What the task asks —
Give back the exact lines of the material below from the one containing "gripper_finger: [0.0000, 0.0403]" through the one containing "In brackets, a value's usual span", and no pictures.

Recorded information —

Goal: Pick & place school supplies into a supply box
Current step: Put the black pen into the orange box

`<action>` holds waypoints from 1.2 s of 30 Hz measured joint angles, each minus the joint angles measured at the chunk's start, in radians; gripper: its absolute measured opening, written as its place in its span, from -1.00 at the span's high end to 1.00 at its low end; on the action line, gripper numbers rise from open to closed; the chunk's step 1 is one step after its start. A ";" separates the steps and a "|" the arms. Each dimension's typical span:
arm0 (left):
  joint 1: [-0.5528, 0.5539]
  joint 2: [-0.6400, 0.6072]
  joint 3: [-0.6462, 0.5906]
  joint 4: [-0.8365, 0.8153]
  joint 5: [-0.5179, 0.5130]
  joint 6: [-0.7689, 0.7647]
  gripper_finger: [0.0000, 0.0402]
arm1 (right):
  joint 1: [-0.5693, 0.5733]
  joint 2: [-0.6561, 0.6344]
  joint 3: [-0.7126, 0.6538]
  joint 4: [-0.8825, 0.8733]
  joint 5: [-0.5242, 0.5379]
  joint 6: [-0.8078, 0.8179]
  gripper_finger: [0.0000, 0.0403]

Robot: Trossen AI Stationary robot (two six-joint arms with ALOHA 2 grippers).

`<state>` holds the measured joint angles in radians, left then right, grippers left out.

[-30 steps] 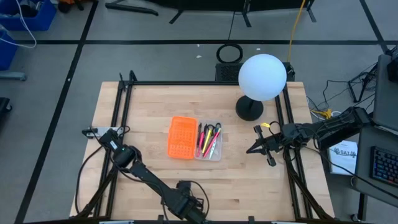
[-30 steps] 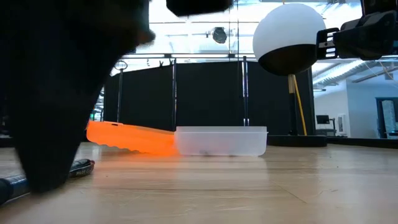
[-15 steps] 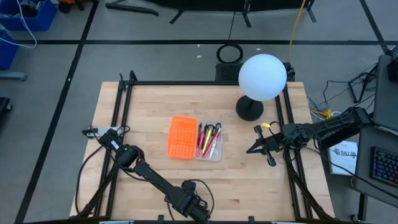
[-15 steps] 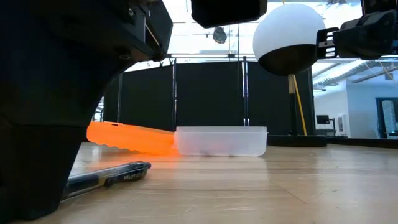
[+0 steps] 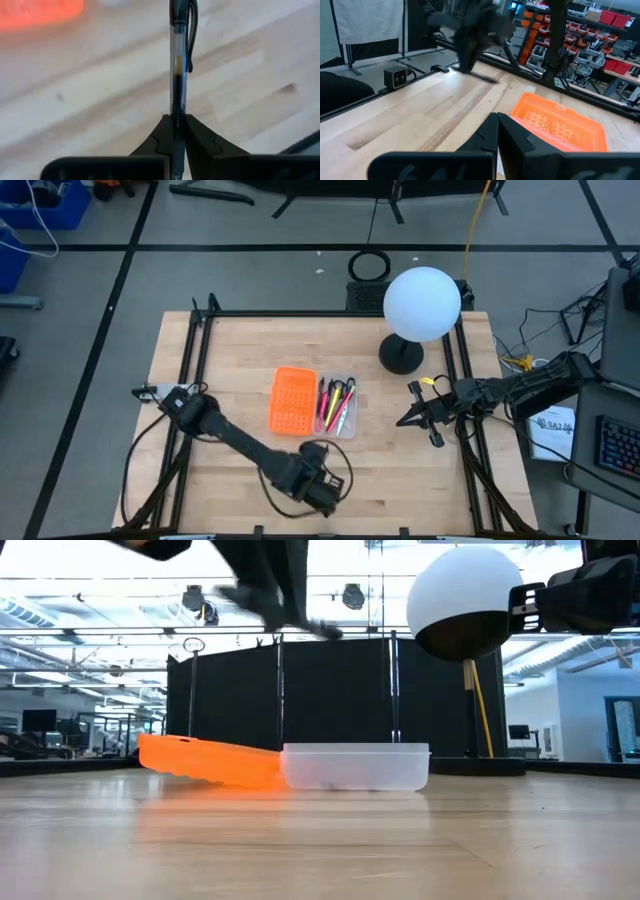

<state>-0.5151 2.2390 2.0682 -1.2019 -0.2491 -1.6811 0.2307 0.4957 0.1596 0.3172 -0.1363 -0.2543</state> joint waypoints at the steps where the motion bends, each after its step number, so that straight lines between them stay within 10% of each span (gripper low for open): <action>1: 0.018 -0.018 0.000 -0.002 -0.008 0.026 0.86 | 0.000 0.000 0.000 0.000 0.000 0.003 1.00; 17: 0.435 -0.017 0.000 -0.017 0.116 0.473 0.86 | 0.000 0.000 0.000 -0.015 0.000 0.006 1.00; 36: 0.503 0.120 0.002 0.042 0.227 0.562 0.86 | 0.000 0.000 0.000 -0.044 0.000 0.136 1.00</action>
<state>-0.0124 2.3589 2.0697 -1.1599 -0.0222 -1.1195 0.2309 0.4953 0.1596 0.2729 -0.1360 -0.1180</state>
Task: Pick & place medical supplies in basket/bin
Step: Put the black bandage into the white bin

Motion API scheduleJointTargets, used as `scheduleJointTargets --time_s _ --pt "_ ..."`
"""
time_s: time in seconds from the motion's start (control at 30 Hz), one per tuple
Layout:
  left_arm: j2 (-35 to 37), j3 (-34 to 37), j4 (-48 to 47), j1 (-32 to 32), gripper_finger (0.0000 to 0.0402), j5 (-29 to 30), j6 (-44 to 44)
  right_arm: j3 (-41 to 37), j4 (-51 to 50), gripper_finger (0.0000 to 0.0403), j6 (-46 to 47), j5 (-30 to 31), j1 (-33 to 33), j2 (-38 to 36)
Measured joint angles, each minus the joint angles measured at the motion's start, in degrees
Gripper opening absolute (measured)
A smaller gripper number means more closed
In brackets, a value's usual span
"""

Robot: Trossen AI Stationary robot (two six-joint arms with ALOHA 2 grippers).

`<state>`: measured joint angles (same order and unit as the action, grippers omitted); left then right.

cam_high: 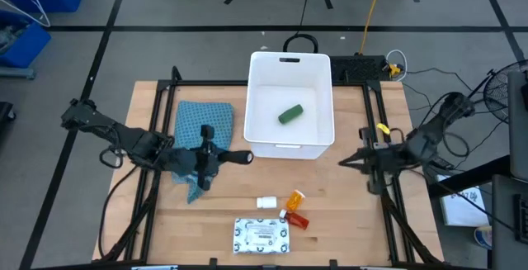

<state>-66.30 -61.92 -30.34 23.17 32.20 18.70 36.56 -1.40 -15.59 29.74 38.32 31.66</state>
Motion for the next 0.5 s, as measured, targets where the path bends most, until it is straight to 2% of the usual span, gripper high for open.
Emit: scheduleJointTargets --time_s 0.07,0.23,0.4,0.5 --pt "0.0 -0.4 2.1 -2.5 0.0058 -2.0 2.2 -2.9 0.3 0.0000 -1.0 -3.8 -0.8 -4.9" --pt "0.0 -0.5 6.7 -11.5 0.0058 -10.6 6.3 -10.8 7.9 0.0000 -2.5 5.1 -3.5 -12.8" --pt "-0.9 -0.6 13.1 -22.4 0.0058 -20.6 9.0 -14.4 8.6 0.0000 0.0 8.0 -6.5 -16.4" --pt "-3.9 -3.0 15.8 -28.7 0.0058 -25.7 9.4 -17.6 14.5 0.0000 -0.2 7.8 -7.6 -16.3"
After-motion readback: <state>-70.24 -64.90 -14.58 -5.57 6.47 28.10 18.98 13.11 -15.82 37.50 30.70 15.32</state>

Response area —
  gripper_finger: [0.0000, 0.0403]

Robot: Trossen AI Stationary robot (two six-joint arms with ALOHA 2 grippers).

`<state>` holds the measured joint angles in radians, left then right, grippers left out.

[-30 steps] 
[-30 steps] 
[-15 steps] 
[-15 steps] 
[+0 steps] 

<state>-0.5151 2.2390 2.0682 -1.2019 -0.2491 -1.6811 0.2307 0.4957 0.1596 0.3172 -0.1363 -0.2543</state> joint waypoints at the steps where the motion bends, each after its step number, so that straight lines between them stay within 10% of each span (gripper low for open): <action>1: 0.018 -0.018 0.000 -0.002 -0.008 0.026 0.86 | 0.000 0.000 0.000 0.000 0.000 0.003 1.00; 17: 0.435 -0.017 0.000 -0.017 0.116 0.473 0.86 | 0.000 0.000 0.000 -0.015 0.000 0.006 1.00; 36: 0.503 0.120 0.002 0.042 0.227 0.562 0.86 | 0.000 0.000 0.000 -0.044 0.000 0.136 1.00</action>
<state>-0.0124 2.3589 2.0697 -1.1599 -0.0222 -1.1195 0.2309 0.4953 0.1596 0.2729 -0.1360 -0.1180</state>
Task: Pick & place medical supplies in basket/bin
Step: Put the black bandage into the white bin

Motion API scheduleJointTargets, used as `scheduleJointTargets --time_s _ --pt "_ ..."`
"""
time_s: time in seconds from the motion's start (control at 30 Hz), one per tuple
Layout:
  left_arm: j2 (-35 to 37), j3 (-34 to 37), j4 (-48 to 47), j1 (-32 to 32), gripper_finger (0.0000 to 0.0402), j5 (-29 to 30), j6 (-44 to 44)
  right_arm: j3 (-41 to 37), j4 (-51 to 50), gripper_finger (0.0000 to 0.0403), j6 (-46 to 47), j5 (-30 to 31), j1 (-33 to 33), j2 (-38 to 36)
Measured joint angles, each minus the joint angles measured at the motion's start, in degrees
Gripper opening absolute (measured)
A smaller gripper number means more closed
In brackets, a value's usual span

This exercise has been worked through to completion.